If there is one word that summarizes why the millennial generation doesn’t want to work a 9-5 job, it’s possibility. The possibilities of today far exceed the accepted limitations of years passed.

Because truthfully, the possibilities for young people today are endless. Plenty are able to work from their laptops, anywhere in the world. Plenty have found fulfilling jobs at small, culture-driven startups on a mission to change something about the world. Plenty have made their passions profitable, turned their love for vlogging into a full-time job, or built a personal brand and a business off Instagram alone.

It’s the amplification of these “success stories” that has urged the masses, specifically young people, to ask the same for themselves: “How can I do what I love, every single day?”

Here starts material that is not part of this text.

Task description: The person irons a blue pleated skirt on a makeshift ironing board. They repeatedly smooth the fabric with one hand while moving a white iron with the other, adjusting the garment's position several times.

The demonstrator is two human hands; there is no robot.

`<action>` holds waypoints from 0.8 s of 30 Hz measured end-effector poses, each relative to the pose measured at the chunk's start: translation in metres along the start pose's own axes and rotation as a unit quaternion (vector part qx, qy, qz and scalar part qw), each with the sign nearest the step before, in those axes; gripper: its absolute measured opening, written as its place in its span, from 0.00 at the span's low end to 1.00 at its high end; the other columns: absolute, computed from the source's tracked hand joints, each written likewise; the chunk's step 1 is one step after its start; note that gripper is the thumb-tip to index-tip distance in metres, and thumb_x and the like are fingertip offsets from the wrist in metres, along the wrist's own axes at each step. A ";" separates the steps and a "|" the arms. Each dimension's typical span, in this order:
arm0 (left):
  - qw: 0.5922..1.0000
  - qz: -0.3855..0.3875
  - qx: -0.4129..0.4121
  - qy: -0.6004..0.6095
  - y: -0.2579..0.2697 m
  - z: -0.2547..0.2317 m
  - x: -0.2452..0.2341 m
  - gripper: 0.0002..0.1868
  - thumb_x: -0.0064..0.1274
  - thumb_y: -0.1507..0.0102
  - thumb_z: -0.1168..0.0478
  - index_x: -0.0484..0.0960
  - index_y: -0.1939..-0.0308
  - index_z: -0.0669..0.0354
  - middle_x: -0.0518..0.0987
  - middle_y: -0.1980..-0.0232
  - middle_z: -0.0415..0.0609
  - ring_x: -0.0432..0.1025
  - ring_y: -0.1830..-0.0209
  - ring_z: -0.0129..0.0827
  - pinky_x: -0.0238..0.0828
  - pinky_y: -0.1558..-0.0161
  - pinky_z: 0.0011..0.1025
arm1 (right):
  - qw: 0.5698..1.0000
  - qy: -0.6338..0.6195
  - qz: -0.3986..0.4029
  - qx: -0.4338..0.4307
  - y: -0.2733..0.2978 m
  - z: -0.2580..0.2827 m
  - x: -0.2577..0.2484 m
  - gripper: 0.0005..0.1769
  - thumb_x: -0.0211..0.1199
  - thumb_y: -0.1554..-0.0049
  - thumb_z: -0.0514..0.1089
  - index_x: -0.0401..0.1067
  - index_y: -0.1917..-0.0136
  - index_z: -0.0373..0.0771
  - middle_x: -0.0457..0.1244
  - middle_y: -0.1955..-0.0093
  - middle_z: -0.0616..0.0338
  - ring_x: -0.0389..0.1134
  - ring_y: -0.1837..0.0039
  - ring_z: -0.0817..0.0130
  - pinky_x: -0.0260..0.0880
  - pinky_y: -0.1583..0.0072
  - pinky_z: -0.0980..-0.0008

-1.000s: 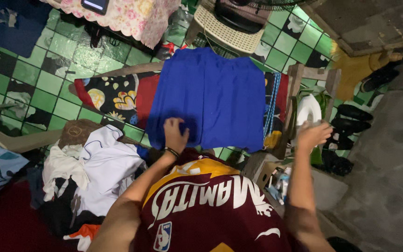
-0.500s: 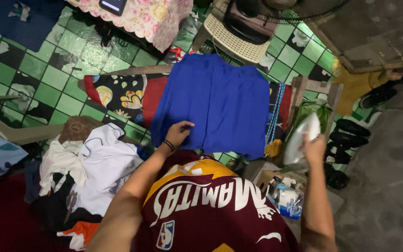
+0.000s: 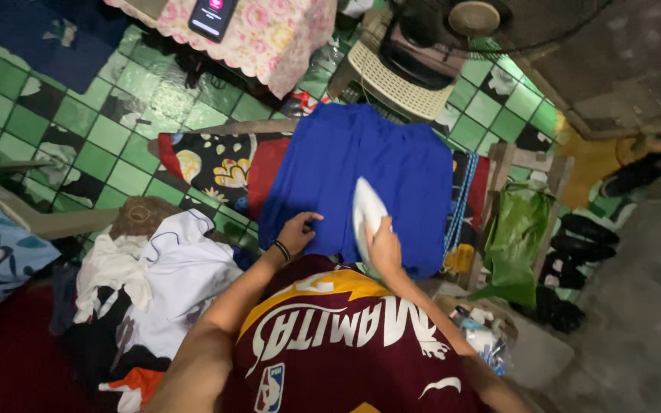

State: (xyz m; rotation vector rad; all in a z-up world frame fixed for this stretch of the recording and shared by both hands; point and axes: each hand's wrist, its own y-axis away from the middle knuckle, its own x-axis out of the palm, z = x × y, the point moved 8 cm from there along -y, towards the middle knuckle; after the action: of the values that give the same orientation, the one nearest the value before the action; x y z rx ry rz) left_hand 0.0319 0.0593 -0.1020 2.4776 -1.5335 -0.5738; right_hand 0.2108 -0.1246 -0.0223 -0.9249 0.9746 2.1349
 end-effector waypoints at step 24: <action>0.810 -0.328 0.028 -0.486 -0.297 -0.162 -0.316 0.52 0.72 0.49 0.42 0.63 0.25 0.40 0.53 0.20 0.53 0.44 0.20 0.55 0.38 0.28 0.69 | 0.991 -0.048 -0.063 0.108 0.015 -0.003 0.006 0.26 0.56 0.38 0.58 0.64 0.40 0.35 0.68 0.57 0.29 0.70 0.53 0.29 0.68 0.53 0.39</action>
State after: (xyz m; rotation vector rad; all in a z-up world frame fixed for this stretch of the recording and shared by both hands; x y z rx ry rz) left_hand 0.2166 0.4663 0.0173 2.8685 -0.7294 -2.1903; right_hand 0.1974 -0.1338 -0.0232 -0.7498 1.0469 1.9074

Unfortunately, it’s also this mindset of possibility, opportunity, and seeing “what life could be” that has consequently earned the millennial generation a few of the following descriptive adjectives: impatient, entitled, idealistic, etc.

Why?

Because this mindset of “possibility” is very opposite of older generations. They were born and raised in a time when the possibilities were far more limited to what was available and accessible—and the further back in time you go, the more your possibilities in life were affected by your direct surroundings.

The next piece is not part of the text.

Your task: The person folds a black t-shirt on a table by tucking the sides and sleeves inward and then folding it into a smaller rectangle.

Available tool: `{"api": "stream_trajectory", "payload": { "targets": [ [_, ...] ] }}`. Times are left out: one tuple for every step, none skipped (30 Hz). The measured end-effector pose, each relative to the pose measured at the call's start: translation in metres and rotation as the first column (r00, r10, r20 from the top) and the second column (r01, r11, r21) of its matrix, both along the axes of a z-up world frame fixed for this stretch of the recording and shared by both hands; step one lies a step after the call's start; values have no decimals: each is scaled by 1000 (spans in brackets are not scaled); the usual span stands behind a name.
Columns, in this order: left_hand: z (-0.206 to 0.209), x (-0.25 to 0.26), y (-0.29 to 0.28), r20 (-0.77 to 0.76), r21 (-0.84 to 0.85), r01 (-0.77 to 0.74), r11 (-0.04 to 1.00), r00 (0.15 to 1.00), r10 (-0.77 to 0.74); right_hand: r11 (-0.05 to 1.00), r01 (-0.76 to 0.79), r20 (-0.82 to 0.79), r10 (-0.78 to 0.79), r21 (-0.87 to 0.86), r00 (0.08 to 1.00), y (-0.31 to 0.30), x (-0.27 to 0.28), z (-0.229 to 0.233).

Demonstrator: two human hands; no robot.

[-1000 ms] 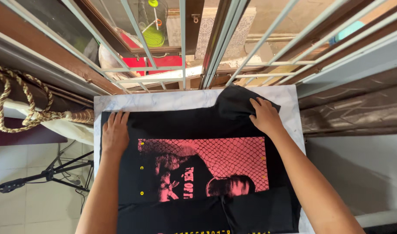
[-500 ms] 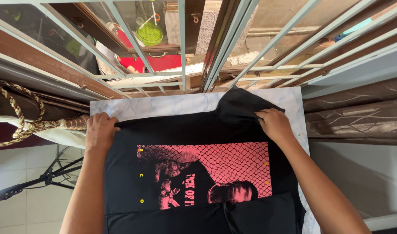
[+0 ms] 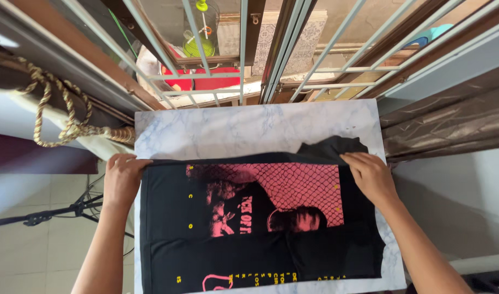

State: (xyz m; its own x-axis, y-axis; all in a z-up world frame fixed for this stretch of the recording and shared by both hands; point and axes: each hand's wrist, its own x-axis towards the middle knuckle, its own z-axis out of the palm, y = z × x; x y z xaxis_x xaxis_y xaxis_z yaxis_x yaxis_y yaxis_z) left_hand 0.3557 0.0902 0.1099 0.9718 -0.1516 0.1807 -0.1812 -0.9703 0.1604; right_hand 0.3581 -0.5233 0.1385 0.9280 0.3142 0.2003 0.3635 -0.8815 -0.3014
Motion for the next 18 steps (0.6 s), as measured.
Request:
{"api": "stream_trajectory", "payload": {
  "targets": [
    [5, -14, -1, -1, -6, 3, 1000, 1000, -3, 1000, -2, 5, 2, 1, 1000, -1, -14, 2],
    [9, -28, -2, 2, -6, 3, 1000, 1000, -3, 1000, -12, 0, 12, -6, 1000, -1, -29, 3],
    [12, -42, -2, -3, -22, 0, 1000, 1000, -1, 1000, -23, -4, 23, -14, 1000, -1, -44, 4],
    [14, -59, -4, -14, -39, -1, 999, 1000, 0, 1000, -21, -5, 21, -14, 1000, -1, -61, 3],
    [14, -73, -5, -15, -40, 1, 999, 1000, -2, 1000, -5, -7, 4, -31, 1000, -1, -78, 2],
    [13, -87, -6, -22, -28, 4, 1000, 1000, -5, 999, 9, -7, -10, -48, 1000, 0, -93, -1],
    [11, -101, -6, -28, -17, 8, 1000, 1000, -8, 999, 8, -6, -9, -49, 1000, 0, -109, -4],
    [9, -113, -6, -24, -17, 6, 1000, 1000, -7, 997, 11, -6, -12, -71, 1000, 1, -123, -8],
    [6, -126, -7, -33, -25, 14, 1000, 999, -15, 996, 14, -6, -15, -94, 1000, 1, -135, -12],
    [3, -137, -7, -44, -31, 21, 999, 999, -23, 996, 14, -4, -14, -93, 1000, 1, -147, -16],
    [-1, -146, -7, -42, -31, 21, 999, 999, -22, 992, 32, -19, -34, -123, 999, 0, -159, -21],
    [-6, -153, -8, -57, -23, 10, 1000, 998, -11, 987, 52, -32, -57, -153, 998, -1, -170, -27],
    [-10, -159, -8, -72, -15, -1, 1000, 997, 0, 987, 53, -31, -58, -152, 998, -2, -178, -34],
    [-14, -165, -8, -72, -16, 0, 1000, 997, -1, 982, 45, -34, -52, -183, 998, -4, -185, -41],
    [-19, -171, -8, -79, -7, -3, 1000, 997, 2, 976, 37, -39, -46, -214, 998, -7, -191, -47],
    [-23, -176, -8, -85, 2, -6, 1000, 996, 6, 976, 38, -37, -47, -214, 998, -9, -196, -54],
    [-28, -179, -7, -83, 1, -5, 1000, 997, 5, 970, 41, -35, -51, -241, 998, -11, -199, -59],
    [-33, -181, -7, -93, 6, -19, 1000, 995, 20, 962, 44, -34, -55, -268, 998, -11, -202, -64]
  ]
}}
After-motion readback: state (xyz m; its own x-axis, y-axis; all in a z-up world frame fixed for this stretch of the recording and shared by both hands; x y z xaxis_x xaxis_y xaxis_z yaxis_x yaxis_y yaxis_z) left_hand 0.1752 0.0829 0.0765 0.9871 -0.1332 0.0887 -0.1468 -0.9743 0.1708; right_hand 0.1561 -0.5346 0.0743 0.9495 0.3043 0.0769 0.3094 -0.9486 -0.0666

So the conflict makes sense. Older generations are, if not offended, at least uncomfortable with young people so early in their careers asking the question, “Why?” In fact, they almost see it as a sign of disrespect. How could someone so young have the audacity to ask why things are the why they are, or why they can’t have more for themselves, at such a young age.

But to the millennial generation, this question feels familiar—and, at times, even overbearing. Younger generations, in all their digital hyper-connectivity, are so exposed to the possibilities of life that to go a single day without asking, “Am I truly living my purpose?” would cause worry.

They see their peers jumping off cliffs in tropical locations, making money as social media influencers—the modern day rock stars—so they ask why they can’t have that too. They see other young people working from coffee shops on their laptops, or being part of fast-paced tech startups, and they want in on the action. They want to ask the question “Why?” because today’s world has shown them much more enticing possibilities than clocking into a 9-5, five days a week.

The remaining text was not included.